Fine-Dare taught an honors seminar on the act in the spring, a class that shifted Stephanie Lefthand’s view of the act.
“Prior to the class, I’d heard the elevator speech about NAGPRA,” Lefthand said. “Since the class, it’s been an emotional rollercoaster. A lot of days I’ve felt a little angry, other days I’ve been curious. As a scholar, I want to find a middle ground, but as a member of Taos Pueblo, I want to maintain the integrity of Native American traditions both above and below the ground.”
abutler@durangoherald.com
If you go
Two talks regarding the Native American Graves Protection and Repatriation Act will take place this week at Fort Lewis College:
6 p.m. Wednesday at the Center of Southwest Studies Room 120: Darrell “Curly” Youpee, the preservation officer and museum director for the Fort Peck Assiniboine and Sioux tribes, will present “A Tribal Perspective: Time is the Longest Distance Between Two Places.”

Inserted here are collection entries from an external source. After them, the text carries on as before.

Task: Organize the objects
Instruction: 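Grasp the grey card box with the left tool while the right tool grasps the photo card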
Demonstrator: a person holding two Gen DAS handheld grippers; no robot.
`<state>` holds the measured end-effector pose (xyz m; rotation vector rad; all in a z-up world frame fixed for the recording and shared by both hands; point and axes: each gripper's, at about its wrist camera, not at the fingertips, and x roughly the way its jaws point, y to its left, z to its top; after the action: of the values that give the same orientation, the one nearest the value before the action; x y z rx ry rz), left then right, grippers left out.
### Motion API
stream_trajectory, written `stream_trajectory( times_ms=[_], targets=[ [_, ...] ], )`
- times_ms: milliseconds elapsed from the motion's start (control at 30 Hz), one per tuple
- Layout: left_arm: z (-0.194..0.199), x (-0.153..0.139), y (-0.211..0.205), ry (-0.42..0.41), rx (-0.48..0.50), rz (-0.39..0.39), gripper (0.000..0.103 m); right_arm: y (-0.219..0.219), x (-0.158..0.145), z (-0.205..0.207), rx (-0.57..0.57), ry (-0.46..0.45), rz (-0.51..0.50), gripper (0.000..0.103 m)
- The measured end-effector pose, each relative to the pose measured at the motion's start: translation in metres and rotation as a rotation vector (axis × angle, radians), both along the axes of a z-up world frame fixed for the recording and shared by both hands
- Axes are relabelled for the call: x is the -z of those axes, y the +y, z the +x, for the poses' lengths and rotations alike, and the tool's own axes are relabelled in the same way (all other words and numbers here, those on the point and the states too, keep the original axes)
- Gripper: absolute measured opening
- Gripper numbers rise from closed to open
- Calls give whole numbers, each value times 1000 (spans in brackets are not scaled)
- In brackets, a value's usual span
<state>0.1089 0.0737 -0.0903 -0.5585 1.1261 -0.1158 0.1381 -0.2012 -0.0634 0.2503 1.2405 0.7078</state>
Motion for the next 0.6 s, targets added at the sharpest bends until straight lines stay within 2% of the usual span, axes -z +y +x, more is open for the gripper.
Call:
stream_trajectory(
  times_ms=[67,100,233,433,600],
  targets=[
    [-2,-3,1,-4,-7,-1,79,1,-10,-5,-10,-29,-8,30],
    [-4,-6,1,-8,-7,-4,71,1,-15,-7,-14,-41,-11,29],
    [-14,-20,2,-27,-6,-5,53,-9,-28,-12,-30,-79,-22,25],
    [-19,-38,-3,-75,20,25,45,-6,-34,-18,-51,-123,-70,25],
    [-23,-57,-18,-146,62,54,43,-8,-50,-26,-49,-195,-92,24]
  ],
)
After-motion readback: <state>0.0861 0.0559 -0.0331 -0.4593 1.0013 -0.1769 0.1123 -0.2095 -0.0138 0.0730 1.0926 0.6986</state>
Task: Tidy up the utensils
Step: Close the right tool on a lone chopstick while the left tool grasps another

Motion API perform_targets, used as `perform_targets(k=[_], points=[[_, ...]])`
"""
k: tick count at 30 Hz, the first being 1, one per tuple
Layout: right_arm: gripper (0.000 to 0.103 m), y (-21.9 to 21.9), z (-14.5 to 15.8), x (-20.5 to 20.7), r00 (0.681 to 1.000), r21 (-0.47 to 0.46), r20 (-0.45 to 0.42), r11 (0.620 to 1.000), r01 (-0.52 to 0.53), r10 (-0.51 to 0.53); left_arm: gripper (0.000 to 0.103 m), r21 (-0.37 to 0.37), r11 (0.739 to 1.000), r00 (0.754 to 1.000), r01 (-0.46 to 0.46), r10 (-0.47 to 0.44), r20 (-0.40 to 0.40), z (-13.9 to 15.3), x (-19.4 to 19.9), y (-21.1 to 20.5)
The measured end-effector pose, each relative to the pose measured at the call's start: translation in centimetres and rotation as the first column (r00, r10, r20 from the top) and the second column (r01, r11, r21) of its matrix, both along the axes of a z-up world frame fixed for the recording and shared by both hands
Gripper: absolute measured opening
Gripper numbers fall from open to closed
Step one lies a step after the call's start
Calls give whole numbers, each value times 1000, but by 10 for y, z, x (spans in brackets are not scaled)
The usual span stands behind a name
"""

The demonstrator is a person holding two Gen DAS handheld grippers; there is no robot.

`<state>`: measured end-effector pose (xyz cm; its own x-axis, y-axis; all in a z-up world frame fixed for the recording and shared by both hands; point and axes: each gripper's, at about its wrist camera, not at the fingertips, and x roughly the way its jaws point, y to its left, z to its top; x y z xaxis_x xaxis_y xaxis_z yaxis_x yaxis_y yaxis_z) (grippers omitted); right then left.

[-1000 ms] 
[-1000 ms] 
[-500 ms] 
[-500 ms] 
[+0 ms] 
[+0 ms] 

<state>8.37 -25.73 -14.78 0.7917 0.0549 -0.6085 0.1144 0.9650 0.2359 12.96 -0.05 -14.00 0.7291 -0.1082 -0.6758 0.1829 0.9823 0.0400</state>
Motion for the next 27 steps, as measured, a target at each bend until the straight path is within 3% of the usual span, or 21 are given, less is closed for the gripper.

7 p.m. Thursday in Noble Hall Room 130: The Lifelong Learning Series at FLC presents Joe Watkins, PhD., speaking on “NAGPRA at 25: A Personal and Professional History of the Quest for Repatriation.” Watkins, supervisory archaeologist and American Indian liaison officer for the National Park Service, is a member of the Choctaw tribe. His 40-year career has included serving as a mediator between a variety of indigenous peoples worldwide and academics from a number of disciplines, particularly in the areas of repatriation of indigenous human remains and cultural funerary objects.
The Hisatsinom Chapter of the Colorado Archaeological Society will present “NAGPRA at 25: Colorado’s Implementation Present and Future” at 7 p.m. Nov. 3 at the Sunflower Theatre, 8 East Main St. in Cortez. The speakers are Ernest House Jr., executive director of the Colorado Commission on Indian Affairs and a trustee of Fort Lewis College, and Sheila Goff, the NAGPRA liaison and assistant curator of culture and community for History Colorado.